Data provided ▸

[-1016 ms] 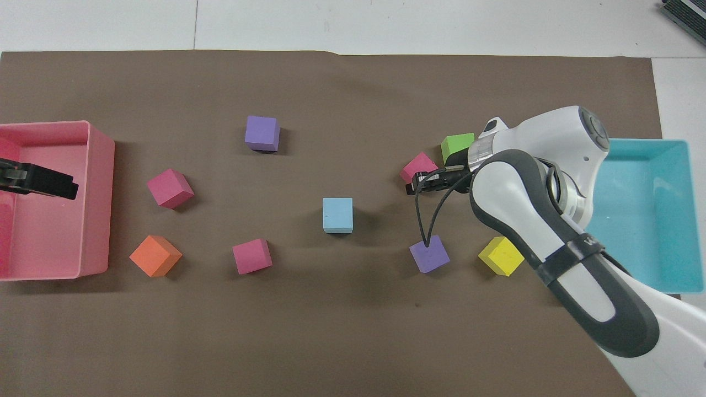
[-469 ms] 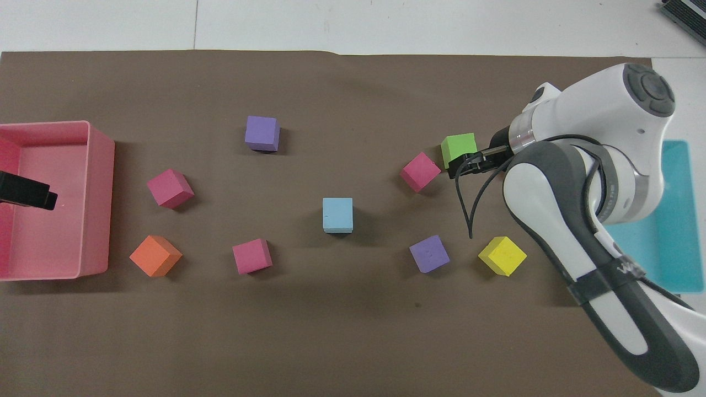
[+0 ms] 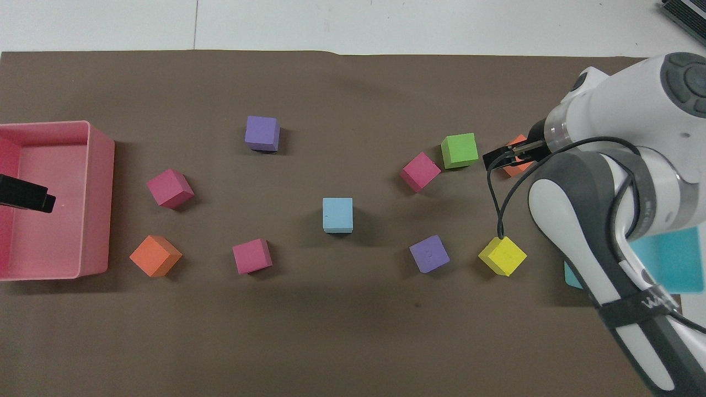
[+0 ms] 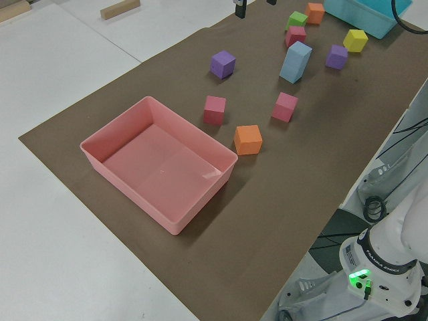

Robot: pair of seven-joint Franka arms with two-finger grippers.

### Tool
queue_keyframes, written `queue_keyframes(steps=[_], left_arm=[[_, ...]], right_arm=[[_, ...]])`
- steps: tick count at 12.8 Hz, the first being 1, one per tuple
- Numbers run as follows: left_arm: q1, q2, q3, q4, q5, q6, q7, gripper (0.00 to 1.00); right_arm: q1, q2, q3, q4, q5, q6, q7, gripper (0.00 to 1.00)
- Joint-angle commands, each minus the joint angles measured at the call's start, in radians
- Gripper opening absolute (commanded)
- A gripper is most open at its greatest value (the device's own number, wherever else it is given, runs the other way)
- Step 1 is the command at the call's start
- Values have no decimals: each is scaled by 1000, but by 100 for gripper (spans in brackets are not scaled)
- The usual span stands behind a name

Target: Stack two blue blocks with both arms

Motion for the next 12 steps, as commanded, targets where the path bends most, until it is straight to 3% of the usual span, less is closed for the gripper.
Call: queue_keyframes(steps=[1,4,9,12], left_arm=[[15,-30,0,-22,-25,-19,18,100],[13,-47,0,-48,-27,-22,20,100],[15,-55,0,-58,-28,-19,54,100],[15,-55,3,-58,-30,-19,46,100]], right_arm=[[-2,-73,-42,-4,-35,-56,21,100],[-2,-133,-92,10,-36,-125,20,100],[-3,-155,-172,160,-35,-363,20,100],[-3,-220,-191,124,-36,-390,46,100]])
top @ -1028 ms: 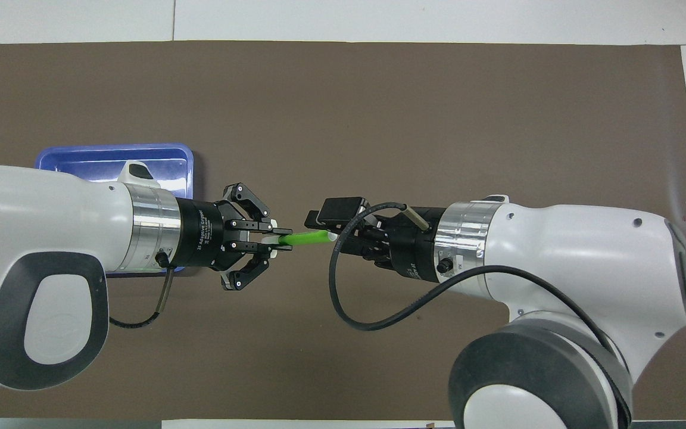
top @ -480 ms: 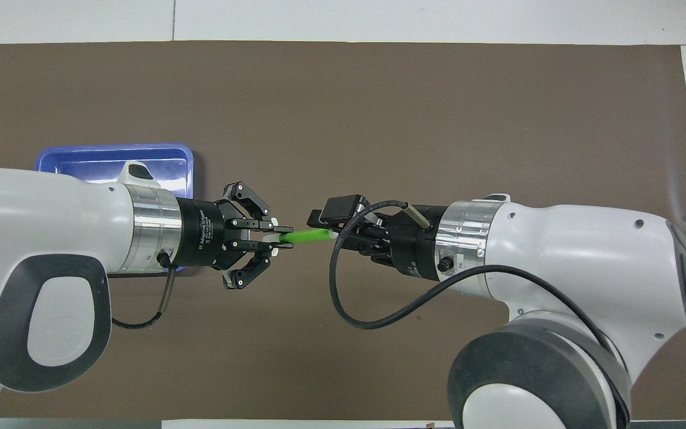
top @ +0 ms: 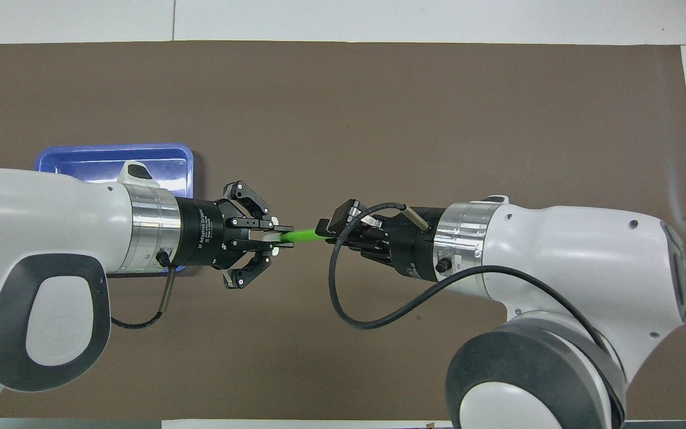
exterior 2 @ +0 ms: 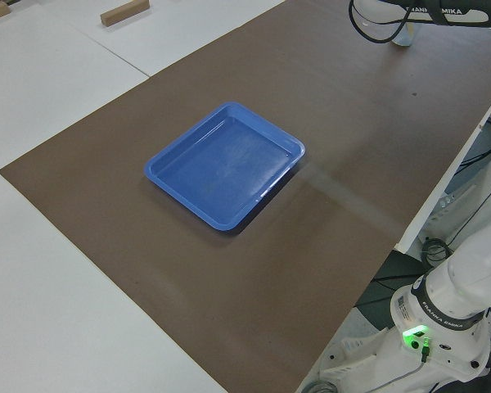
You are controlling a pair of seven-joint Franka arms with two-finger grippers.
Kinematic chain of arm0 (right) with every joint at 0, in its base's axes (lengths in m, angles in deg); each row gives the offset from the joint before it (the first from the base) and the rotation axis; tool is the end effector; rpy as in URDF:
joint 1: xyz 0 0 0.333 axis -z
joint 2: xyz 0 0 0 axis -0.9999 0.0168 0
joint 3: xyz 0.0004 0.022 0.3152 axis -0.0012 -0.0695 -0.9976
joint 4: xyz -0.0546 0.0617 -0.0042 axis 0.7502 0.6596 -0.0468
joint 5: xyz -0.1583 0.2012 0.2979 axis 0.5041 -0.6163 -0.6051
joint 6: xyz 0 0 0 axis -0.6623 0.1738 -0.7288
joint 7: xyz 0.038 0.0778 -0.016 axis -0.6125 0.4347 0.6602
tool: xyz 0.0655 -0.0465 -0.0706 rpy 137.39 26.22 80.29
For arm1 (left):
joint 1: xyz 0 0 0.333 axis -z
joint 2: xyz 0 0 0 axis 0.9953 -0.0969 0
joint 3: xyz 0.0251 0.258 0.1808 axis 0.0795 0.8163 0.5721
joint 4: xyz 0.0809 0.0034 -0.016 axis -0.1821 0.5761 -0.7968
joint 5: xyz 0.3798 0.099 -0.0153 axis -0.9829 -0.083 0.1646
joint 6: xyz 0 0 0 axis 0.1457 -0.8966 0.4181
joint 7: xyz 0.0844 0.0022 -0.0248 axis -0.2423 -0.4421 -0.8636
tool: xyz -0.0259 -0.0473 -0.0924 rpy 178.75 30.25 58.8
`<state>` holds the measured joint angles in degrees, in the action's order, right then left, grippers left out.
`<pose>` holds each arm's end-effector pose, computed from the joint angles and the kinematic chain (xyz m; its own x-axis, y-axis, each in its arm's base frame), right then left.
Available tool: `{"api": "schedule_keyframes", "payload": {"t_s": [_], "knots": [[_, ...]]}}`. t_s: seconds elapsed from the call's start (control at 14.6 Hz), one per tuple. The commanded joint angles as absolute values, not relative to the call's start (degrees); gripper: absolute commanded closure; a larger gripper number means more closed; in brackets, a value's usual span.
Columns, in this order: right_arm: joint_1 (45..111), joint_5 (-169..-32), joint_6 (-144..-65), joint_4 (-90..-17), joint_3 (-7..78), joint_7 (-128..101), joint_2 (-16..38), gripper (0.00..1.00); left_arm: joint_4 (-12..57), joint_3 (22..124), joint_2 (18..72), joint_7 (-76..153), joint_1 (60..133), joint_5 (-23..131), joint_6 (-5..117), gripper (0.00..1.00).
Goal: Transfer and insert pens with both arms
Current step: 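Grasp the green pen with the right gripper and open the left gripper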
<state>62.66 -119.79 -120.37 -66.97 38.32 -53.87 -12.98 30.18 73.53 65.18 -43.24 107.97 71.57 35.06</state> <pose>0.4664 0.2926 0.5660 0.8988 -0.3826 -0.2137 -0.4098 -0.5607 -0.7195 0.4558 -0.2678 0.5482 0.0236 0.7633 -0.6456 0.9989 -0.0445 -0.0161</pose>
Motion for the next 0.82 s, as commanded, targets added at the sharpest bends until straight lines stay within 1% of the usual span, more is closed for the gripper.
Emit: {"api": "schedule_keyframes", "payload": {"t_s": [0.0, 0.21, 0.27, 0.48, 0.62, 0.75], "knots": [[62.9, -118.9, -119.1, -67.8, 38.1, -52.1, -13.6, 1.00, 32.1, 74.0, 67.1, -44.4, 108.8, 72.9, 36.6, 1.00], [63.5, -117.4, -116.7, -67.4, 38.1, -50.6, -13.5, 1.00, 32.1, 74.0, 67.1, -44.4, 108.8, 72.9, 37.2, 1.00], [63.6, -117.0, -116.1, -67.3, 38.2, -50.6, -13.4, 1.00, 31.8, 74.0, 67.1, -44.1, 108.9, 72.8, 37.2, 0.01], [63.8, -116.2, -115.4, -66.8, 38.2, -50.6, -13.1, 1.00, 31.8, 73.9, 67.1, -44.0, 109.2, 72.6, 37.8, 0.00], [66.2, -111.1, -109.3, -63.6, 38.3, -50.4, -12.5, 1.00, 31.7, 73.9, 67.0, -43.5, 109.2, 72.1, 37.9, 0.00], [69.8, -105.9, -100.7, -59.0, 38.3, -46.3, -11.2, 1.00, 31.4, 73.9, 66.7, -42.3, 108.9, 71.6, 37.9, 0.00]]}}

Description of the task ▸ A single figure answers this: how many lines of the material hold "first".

Written solution ▸ 2